PROBLEM. Restate every line of the material below word for word, skipping the images.

# # #

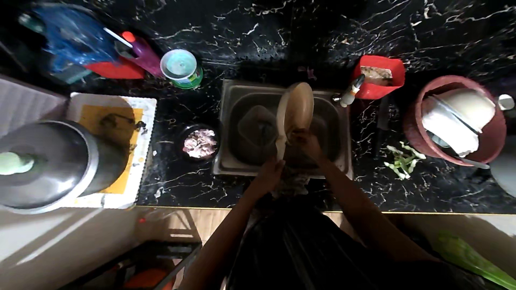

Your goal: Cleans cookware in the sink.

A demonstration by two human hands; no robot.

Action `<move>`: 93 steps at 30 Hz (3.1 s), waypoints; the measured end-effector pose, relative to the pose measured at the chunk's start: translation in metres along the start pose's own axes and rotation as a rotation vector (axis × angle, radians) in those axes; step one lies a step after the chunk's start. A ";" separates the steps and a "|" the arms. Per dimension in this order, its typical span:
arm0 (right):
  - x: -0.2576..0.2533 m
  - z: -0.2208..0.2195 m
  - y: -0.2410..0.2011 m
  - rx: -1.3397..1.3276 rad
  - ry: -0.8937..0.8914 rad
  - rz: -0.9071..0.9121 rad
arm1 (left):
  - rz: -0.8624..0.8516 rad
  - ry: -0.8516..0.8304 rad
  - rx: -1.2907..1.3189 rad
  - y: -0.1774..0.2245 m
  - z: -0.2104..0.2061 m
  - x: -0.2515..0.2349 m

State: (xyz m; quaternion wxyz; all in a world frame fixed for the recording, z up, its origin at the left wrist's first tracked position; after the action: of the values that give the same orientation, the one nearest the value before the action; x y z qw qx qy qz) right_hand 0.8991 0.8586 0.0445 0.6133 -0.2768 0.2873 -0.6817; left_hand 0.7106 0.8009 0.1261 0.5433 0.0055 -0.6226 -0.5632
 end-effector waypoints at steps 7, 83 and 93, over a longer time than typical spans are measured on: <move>-0.044 0.056 -0.012 -0.177 0.322 -0.353 | 0.035 -0.136 -0.006 -0.003 -0.035 0.004; -0.059 0.053 0.062 -0.606 0.138 -0.644 | 0.141 -0.081 0.570 -0.027 -0.033 -0.063; -0.064 0.069 0.041 0.431 -0.247 -0.349 | 0.187 -0.071 0.446 -0.020 -0.018 -0.084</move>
State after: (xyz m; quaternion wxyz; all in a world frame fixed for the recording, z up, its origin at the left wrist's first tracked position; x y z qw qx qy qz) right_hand 0.9831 0.9156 0.0598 0.5620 -0.2664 0.0073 -0.7830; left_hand 0.7449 0.8330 0.0520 0.5562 0.0476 -0.7480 -0.3591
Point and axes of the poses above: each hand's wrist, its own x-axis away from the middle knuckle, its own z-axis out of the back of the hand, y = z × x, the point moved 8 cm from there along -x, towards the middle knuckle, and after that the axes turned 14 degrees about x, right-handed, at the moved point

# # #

ANSWER SECTION.
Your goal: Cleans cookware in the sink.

A demonstration by two human hands; no robot.

Action `<move>`: 93 steps at 30 Hz (3.1 s), waypoints; the measured end-effector pose, relative to the pose measured at the chunk's start: translation in metres along the start pose's own axes and rotation as a rotation vector (axis × angle, radians) in those axes; step one lies a step after the chunk's start. A ";" separates the steps and a "|" the arms. Per dimension in this order, its typical span:
arm0 (right):
  - x: -0.2576..0.2533 m
  - z: -0.2208..0.2195 m
  - y: -0.2410..0.2011 m
  - rx: -1.3397..1.3276 rad
  - ry: -0.8937..0.8914 rad
  - rz: -0.9071..0.9121 rad
arm1 (left):
  - rz: -0.8624..0.8516 rad
  - ry: -0.8516..0.8304 rad
  - rx: -1.2907..1.3189 rad
  - y: -0.1774..0.2245 m
  - z: -0.2104..0.2061 m
  - x: -0.2515..0.2349 m

State: (xyz m; quaternion wxyz; all in a world frame fixed for the recording, z up, its origin at the left wrist's first tracked position; after the action: of the values that give the same orientation, the one nearest the value before the action; x y z qw qx qy qz) right_hand 0.8991 0.8586 0.0445 0.6133 -0.2768 0.2873 -0.6817; left_hand 0.7106 0.8009 0.1261 0.5433 0.0055 -0.6226 -0.5632
 end-effector waypoints at steps 7, 83 and 93, over a longer time than typical spans are measured on: <move>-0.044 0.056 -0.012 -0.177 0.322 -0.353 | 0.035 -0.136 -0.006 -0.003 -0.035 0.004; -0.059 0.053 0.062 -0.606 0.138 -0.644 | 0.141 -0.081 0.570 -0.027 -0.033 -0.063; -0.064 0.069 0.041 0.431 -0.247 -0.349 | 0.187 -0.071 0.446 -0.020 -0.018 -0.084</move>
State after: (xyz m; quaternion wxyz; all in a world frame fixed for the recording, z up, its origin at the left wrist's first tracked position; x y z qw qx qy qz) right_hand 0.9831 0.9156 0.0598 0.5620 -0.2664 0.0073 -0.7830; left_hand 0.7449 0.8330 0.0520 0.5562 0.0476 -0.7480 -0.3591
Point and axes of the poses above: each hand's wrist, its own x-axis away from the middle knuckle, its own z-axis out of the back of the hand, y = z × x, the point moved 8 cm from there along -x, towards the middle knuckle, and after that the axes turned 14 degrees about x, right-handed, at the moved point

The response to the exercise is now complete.